• [What you have to do] Your response must be the entire set of entries, reproduced word for word.

Records from a data collection
====================
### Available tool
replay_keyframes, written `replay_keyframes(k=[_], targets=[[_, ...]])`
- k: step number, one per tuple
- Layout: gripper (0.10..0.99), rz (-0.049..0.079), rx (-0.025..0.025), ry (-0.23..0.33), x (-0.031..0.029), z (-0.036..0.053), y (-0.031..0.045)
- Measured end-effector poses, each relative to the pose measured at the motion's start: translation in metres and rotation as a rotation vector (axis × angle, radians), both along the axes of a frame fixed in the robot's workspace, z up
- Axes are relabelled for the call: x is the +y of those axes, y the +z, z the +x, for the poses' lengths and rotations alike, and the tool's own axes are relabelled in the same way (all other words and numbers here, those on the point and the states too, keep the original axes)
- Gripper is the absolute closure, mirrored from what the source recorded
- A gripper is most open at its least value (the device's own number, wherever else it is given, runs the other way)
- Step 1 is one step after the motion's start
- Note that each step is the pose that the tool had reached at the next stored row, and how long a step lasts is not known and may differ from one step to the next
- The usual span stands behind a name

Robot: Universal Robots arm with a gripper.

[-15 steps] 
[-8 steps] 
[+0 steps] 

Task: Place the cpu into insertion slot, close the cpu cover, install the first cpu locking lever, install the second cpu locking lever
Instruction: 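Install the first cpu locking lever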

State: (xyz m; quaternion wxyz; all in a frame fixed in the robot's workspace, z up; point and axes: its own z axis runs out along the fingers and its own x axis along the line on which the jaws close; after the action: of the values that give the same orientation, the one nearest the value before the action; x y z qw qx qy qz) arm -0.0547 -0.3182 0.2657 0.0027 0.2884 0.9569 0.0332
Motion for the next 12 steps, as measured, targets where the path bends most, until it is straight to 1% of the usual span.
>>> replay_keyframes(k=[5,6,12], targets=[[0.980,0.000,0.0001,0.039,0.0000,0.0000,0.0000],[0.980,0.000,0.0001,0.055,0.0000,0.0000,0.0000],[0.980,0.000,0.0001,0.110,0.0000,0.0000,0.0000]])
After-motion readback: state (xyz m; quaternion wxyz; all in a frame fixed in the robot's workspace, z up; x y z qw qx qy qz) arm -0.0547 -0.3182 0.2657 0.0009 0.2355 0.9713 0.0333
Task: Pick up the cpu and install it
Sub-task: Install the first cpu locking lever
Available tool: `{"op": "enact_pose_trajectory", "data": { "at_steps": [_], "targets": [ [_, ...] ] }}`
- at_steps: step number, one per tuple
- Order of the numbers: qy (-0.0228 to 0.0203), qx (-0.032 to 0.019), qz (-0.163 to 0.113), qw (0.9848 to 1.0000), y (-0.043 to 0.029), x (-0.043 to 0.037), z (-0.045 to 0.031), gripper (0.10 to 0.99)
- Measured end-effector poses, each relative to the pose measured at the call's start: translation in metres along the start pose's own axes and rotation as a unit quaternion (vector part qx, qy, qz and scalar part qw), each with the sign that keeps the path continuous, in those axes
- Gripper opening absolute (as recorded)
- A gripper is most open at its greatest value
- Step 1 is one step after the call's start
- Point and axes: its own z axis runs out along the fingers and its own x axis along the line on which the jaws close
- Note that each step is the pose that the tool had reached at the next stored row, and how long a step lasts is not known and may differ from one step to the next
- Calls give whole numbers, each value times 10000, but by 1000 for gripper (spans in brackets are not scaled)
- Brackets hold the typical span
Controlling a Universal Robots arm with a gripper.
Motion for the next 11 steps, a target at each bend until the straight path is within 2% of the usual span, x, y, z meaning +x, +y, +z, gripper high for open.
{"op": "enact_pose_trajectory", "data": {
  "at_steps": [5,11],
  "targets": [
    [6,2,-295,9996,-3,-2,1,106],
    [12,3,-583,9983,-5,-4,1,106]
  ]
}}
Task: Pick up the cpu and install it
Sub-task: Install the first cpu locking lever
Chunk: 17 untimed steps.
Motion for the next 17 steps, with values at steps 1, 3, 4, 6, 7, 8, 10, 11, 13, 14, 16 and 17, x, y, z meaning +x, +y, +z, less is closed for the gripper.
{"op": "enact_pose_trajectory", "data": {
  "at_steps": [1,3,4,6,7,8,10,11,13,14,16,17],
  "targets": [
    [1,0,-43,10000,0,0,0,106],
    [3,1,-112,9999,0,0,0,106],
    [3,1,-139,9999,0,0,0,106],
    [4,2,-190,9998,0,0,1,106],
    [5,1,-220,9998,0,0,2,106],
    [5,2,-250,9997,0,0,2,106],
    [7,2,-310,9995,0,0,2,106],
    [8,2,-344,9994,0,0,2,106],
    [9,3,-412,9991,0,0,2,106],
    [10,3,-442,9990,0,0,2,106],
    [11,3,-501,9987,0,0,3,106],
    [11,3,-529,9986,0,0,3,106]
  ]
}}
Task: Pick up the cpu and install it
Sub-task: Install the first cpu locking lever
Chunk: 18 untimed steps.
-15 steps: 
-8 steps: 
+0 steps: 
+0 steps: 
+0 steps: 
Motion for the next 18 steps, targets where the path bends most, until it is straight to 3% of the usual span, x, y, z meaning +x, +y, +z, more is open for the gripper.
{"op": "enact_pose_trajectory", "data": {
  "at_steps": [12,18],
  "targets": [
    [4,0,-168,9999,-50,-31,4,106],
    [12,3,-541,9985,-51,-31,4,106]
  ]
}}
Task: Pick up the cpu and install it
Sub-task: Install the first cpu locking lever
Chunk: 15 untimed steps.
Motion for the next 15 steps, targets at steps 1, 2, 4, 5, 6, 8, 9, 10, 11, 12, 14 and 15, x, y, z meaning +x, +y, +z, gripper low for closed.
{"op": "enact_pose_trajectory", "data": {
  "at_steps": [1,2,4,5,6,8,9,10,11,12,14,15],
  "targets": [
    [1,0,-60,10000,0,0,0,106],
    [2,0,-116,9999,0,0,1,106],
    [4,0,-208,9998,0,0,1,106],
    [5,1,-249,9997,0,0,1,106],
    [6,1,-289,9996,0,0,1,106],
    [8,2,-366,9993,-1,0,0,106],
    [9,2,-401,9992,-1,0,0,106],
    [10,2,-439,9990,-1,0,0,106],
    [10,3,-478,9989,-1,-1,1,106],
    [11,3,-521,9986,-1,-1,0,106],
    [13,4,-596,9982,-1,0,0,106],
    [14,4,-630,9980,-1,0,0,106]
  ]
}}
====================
• [Your solution]
### Available tool
replay_keyframes, written `replay_keyframes(k=[_], targets=[[_, ...]])`
- k: step number, one per tuple
- Layout: gripper (0.10..0.99), rz (-0.049..0.079), rx (-0.025..0.025), ry (-0.23..0.33), x (-0.031..0.029), z (-0.036..0.053), y (-0.031..0.045)
- Measured end-effector poses, each relative to the pose measured at the motion's start: translation in metres and rotation as a rotation vector (axis × angle, radians), both along the axes of a frame fixed in the robot's workspace, z up
- Axes are relabelled for the call: x is the +y of those axes, y the +z, z the +x, for the poses' lengths and rotations alike, and the tool's own axes are relabelled in the same way (all other words and numbers here, those on the point and the states too, keep the original axes)
- Gripper is the absolute closure, mirrored from what the source recorded
- A gripper is most open at its least value (the device's own number, wherever else it is given, runs the other way)
- Step 1 is one step after the motion's start
- Note that each step is the pose that the tool had reached at the next stored row, and how long a step lasts is not known and may differ from one step to the next
- The usual span stands behind a name

Robot: Universal Robots arm with a gripper.

[-15 steps] 
[-8 steps] 
[+0 steps] 

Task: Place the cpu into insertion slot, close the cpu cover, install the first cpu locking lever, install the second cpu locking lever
Instruction: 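Install the first cpu locking lever
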
State: (xyz m; quaternion wxyz; all in a frame fixed in the robot's workspace, z up; point and axes: its own z axis runs out along the fingers and its own x axis along the line on which the jaws close; after the action: of the values that give the same orientation, the one nearest the value before the action; x y z qw qx qy qz) arm -0.0547 -0.3182 0.2657 0.0027 0.2884 0.9569 0.0332
Motion for the next 12 steps, as measured, targets where the path bends most, until it is straight to 1% of the usual span.
>>> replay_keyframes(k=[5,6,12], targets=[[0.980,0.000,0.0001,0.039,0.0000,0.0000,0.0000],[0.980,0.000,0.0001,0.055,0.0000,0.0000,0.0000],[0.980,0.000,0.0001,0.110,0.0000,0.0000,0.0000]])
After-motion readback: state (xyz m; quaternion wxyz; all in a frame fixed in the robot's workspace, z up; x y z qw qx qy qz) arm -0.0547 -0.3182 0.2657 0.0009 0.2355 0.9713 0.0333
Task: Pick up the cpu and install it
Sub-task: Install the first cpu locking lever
Available tool: `{"op": "enact_pose_trajectory", "data": { "at_steps": [_], "targets": [ [_, ...] ] }}`
- at_steps: step number, one per tuple
- Order of the numbers: qy (-0.0228 to 0.0203), qx (-0.032 to 0.019), qz (-0.163 to 0.113), qw (0.9848 to 1.0000), y (-0.043 to 0.029), x (-0.043 to 0.037), z (-0.045 to 0.031), gripper (0.10 to 0.99)
- Measured end-effector poses, each relative to the pose measured at the call's start: translation in metres along the start pose's own axes and rotation as a unit quaternion (vector part qx, qy, qz and scalar part qw), each with the sign that keeps the path continuous, in those axes
- Gripper opening absolute (as recorded)
- A gripper is most open at its greatest value
- Step 1 is one step after the call's start
- Point and axes: its own z axis runs out along the fingers and its own x axis along the line on which the jaws close
- Note that each step is the pose that the tool had reached at the next stored row, and how long a step lasts is not known and may differ from one step to the next
- Calls give whole numbers, each value times 10000, but by 1000 for gripper (spans in brackets are not scaled)
- Brackets hold the typical span
Controlling a Universal Robots arm with a gripper.
Motion for the next 11 steps, a target at each bend until the straight path is within 2% of the usual span, x, y, z meaning +x, +y, +z, gripper high for open.
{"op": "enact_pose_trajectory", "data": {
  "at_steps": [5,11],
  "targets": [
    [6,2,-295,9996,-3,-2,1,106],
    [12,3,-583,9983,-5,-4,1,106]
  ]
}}
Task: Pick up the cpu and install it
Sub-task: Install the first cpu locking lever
Chunk: 17 untimed steps.
Motion for the next 17 steps, with values at steps 1, 3, 4, 6, 7, 8, 10, 11, 13, 14, 16 and 17, x, y, z meaning +x, +y, +z, less is closed for the gripper.
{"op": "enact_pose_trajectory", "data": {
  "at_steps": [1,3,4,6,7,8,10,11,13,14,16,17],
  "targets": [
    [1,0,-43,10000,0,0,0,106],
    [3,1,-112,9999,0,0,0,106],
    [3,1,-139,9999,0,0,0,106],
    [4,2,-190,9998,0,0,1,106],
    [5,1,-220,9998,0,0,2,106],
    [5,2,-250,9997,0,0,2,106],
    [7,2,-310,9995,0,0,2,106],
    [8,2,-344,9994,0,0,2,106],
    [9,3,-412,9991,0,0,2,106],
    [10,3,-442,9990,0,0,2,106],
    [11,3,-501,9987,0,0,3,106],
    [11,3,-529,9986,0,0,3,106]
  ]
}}
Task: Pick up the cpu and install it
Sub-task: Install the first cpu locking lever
Chunk: 18 untimed steps.
-15 steps: 
-8 steps: 
+0 steps: 
+0 steps: 
+0 steps: 
Motion for the next 18 steps, targets where the path bends most, until it is straight to 3% of the usual span, x, y, z meaning +x, +y, +z, more is open for the gripper.
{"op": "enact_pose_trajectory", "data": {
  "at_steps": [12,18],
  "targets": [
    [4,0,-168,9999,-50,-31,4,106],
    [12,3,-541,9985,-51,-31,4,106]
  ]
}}
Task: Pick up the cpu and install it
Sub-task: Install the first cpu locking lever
Chunk: 15 untimed steps.
Motion for the next 15 steps, targets at steps 1, 2, 4, 5, 6, 8, 9, 10, 11, 12, 14 and 15, x, y, z meaning +x, +y, +z, gripper low for closed.
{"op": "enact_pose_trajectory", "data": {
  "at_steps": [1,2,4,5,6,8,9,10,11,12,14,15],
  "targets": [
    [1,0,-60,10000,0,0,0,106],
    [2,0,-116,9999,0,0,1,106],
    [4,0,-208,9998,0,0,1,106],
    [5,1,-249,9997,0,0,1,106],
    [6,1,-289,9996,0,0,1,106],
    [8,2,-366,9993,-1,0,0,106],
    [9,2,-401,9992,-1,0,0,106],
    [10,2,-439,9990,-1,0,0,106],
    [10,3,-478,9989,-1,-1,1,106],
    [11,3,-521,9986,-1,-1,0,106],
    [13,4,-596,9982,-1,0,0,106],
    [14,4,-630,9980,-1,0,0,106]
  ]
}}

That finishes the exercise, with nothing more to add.